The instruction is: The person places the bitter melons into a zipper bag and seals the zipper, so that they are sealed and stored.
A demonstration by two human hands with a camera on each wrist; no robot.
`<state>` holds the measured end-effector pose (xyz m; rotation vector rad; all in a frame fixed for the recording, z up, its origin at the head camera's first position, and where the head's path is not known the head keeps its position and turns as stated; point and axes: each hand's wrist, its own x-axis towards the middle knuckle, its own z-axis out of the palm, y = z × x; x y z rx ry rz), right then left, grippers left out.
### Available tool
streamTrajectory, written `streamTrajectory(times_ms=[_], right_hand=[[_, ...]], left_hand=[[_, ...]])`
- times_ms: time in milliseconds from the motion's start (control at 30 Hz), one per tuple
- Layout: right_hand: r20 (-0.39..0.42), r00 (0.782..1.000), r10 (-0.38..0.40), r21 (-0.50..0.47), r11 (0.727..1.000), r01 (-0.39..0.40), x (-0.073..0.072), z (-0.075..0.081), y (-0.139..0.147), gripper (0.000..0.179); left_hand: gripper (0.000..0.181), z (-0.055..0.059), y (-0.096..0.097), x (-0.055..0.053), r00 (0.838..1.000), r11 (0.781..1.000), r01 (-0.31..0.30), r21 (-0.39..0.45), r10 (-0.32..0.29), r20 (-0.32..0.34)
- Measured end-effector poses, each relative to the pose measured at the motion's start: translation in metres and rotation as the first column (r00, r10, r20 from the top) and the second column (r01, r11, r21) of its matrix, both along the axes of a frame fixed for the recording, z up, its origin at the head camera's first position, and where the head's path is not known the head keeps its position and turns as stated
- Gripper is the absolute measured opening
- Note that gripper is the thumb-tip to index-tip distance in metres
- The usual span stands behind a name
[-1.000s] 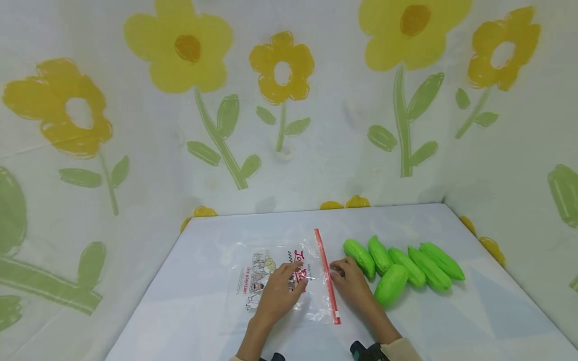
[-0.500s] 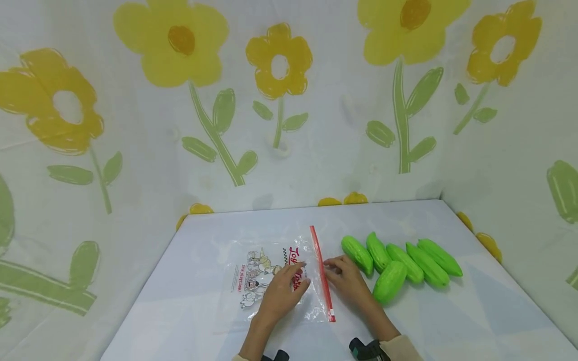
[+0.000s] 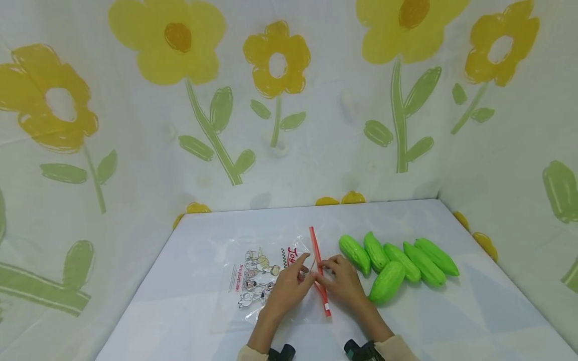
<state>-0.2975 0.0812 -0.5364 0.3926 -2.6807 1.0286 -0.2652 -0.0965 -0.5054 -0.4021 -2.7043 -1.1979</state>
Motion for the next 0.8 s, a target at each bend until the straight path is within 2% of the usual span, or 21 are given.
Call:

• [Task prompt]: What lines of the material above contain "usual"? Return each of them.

• [Task result]:
- The usual span stands behind a name
Motion for the next 0.8 s, a target at each bend until the straight path is within 2% of the usual span, or 21 are given.

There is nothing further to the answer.